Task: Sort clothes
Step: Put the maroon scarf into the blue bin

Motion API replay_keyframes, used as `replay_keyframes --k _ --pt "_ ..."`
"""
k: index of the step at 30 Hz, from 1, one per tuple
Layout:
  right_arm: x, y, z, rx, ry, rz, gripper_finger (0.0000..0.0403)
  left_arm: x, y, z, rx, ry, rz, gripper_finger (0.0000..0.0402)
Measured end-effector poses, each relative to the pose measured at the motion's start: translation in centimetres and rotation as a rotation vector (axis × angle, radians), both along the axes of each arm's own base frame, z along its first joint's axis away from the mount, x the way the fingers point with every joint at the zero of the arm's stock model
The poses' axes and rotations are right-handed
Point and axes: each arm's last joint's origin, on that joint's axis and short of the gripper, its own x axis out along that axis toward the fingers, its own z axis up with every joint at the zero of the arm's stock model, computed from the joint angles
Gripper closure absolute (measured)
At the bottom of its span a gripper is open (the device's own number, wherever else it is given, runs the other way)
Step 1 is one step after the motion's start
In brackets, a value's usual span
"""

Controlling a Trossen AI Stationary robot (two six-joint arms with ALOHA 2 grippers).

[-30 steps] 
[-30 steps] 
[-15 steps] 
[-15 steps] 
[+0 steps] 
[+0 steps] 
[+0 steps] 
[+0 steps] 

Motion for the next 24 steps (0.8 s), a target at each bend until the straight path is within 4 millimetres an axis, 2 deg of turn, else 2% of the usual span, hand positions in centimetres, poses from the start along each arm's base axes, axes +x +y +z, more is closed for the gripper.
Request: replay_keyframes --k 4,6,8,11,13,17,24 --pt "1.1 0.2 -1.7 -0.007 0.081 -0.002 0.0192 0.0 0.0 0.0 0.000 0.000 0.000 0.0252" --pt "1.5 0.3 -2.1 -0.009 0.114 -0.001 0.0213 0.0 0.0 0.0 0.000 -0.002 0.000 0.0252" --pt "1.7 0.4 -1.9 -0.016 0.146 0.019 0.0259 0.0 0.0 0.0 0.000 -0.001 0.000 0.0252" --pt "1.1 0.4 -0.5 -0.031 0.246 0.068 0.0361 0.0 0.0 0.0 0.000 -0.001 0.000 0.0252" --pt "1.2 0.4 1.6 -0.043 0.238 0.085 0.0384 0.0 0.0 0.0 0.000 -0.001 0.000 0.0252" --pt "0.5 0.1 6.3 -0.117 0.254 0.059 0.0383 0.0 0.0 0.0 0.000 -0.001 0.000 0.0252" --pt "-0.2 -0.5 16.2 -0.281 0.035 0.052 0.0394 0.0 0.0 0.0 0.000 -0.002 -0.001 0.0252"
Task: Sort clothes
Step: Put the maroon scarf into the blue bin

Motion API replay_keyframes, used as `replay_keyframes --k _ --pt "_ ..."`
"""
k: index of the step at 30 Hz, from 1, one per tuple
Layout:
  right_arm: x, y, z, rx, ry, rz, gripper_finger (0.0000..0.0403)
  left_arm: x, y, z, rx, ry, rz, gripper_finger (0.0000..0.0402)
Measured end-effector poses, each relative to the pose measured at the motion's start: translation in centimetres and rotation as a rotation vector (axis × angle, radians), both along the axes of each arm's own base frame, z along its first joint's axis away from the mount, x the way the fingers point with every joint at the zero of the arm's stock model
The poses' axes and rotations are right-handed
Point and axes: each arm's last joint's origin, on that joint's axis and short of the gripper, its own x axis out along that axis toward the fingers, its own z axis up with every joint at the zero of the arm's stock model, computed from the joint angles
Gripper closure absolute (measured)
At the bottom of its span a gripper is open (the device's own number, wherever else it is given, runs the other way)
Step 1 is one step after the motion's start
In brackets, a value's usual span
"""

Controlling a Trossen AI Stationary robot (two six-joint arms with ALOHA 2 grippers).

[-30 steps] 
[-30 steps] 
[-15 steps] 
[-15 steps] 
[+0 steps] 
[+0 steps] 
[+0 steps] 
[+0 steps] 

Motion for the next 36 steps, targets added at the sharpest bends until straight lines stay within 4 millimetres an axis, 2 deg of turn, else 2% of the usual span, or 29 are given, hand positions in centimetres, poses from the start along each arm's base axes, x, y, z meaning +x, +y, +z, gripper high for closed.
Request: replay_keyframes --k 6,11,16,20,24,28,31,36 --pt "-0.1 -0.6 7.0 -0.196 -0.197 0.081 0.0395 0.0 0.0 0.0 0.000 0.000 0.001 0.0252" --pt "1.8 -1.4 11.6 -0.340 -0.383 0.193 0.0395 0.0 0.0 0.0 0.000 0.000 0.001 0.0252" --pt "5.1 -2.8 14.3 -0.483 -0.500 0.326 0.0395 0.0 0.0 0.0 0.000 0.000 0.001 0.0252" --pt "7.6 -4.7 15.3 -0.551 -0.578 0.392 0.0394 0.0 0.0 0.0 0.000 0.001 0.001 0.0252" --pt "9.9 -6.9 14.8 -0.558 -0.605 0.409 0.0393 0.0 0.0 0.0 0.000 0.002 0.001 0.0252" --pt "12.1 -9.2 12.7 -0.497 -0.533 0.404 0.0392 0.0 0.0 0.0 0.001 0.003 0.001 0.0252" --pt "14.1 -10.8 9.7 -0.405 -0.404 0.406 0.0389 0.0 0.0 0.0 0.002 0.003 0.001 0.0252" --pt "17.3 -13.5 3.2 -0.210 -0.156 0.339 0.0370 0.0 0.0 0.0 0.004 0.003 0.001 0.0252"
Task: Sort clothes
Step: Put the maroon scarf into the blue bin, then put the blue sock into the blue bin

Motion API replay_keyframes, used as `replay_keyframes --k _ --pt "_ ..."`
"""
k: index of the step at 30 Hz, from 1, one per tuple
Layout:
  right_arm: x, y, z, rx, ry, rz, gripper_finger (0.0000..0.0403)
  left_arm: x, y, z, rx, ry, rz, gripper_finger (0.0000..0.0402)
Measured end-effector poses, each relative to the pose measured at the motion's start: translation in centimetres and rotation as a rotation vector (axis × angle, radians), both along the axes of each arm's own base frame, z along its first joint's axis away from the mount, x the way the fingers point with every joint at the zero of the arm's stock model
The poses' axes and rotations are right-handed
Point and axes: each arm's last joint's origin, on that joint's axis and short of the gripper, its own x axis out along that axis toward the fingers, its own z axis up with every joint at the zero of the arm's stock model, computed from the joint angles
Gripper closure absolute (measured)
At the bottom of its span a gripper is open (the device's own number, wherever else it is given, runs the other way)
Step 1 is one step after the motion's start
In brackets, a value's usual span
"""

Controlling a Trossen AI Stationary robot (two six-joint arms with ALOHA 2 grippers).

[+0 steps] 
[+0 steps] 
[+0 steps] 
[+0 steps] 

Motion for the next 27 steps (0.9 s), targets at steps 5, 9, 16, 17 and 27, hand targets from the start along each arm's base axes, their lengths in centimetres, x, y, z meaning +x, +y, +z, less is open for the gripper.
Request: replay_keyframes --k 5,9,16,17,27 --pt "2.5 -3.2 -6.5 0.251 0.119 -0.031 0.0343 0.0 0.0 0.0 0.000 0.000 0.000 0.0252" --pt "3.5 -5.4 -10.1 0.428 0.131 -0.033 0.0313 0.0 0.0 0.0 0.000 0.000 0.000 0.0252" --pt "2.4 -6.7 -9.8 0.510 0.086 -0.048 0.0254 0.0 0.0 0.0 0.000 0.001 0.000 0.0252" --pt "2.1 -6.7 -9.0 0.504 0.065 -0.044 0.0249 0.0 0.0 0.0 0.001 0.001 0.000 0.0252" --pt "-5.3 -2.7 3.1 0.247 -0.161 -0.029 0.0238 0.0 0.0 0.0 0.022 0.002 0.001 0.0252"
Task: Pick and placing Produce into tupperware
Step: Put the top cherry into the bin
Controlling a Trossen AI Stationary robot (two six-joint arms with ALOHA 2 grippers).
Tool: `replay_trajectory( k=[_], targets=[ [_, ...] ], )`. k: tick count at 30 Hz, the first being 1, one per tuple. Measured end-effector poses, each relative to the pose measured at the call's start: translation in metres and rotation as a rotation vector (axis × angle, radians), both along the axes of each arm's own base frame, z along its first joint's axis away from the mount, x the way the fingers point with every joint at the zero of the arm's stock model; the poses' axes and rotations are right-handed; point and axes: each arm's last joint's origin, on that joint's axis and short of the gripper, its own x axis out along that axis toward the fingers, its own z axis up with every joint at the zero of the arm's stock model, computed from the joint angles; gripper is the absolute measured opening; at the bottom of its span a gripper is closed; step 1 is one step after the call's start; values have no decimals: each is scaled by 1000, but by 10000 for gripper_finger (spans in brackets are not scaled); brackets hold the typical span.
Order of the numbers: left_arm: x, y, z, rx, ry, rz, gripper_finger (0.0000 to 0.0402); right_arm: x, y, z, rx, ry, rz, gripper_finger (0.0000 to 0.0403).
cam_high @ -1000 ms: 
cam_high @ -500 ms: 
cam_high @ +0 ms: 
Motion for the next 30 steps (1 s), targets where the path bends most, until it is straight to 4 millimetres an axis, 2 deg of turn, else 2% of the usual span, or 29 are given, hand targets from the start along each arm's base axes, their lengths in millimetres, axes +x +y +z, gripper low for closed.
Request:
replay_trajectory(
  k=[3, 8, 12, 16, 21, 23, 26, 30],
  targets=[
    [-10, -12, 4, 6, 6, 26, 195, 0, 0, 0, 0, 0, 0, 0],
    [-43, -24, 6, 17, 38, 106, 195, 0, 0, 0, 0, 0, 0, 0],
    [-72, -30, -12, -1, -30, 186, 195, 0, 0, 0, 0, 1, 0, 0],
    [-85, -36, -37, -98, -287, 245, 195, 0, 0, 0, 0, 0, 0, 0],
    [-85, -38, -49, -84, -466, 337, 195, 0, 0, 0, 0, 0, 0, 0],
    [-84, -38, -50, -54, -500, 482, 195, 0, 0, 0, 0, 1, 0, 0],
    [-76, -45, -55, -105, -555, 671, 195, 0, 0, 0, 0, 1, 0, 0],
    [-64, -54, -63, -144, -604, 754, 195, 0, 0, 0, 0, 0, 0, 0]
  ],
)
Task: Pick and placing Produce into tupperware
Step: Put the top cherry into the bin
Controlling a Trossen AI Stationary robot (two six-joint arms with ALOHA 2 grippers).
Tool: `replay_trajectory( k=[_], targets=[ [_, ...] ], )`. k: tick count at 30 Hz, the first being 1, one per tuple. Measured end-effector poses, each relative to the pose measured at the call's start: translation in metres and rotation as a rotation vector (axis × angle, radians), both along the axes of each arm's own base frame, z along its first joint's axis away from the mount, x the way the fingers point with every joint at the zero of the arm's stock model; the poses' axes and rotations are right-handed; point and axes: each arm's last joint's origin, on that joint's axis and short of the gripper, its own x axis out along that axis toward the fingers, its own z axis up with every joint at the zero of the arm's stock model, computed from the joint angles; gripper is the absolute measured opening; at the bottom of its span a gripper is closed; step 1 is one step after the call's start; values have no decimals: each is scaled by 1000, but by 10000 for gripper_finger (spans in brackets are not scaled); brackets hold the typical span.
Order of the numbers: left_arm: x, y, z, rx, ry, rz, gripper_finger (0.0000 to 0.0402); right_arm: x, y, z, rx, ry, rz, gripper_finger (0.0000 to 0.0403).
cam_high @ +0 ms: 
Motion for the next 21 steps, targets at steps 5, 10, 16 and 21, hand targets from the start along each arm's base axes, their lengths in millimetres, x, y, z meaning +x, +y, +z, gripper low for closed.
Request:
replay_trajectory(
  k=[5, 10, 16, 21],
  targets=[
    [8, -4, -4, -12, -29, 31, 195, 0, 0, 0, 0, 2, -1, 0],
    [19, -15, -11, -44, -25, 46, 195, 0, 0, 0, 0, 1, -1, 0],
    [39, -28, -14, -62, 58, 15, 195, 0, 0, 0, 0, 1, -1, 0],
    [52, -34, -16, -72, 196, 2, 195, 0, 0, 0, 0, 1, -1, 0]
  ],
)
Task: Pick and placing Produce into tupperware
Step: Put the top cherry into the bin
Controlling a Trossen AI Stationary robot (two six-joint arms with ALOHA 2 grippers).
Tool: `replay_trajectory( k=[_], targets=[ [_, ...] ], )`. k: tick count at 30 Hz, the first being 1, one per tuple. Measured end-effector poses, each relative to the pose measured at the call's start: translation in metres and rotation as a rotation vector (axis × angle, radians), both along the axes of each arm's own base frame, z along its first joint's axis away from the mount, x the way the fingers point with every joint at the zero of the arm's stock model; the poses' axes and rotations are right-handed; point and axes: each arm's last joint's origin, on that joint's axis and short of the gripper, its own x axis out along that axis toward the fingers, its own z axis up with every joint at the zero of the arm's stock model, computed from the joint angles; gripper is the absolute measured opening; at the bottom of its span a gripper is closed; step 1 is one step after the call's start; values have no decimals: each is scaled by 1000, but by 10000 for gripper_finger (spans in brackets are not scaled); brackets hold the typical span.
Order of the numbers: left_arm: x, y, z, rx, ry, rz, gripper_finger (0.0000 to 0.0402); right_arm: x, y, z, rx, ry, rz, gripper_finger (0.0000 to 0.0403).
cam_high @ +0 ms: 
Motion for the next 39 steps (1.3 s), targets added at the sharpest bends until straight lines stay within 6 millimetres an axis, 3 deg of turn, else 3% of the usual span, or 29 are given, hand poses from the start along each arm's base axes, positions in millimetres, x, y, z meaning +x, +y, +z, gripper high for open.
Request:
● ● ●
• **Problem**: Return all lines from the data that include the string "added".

• **Written response**:
Motion for the next 36 steps, targets added at the sharpest bends until straight lines stay within 4 millimetres an axis, 2 deg of turn, else 2% of the usual span, or 29 are given, hand positions in centimetres, poses from the start along each arm's base axes, x, y, z meaning +x, +y, +z, gripper high for closed.
Motion for the next 39 steps (1.3 s), targets added at the sharpest bends until straight lines stay within 6 millimetres an axis, 3 deg of turn, else 3% of the usual span, or 29 are given, hand poses from the start along each arm's base axes, positions in millimetres, x, y, z meaning +x, +y, +z, gripper high for open.

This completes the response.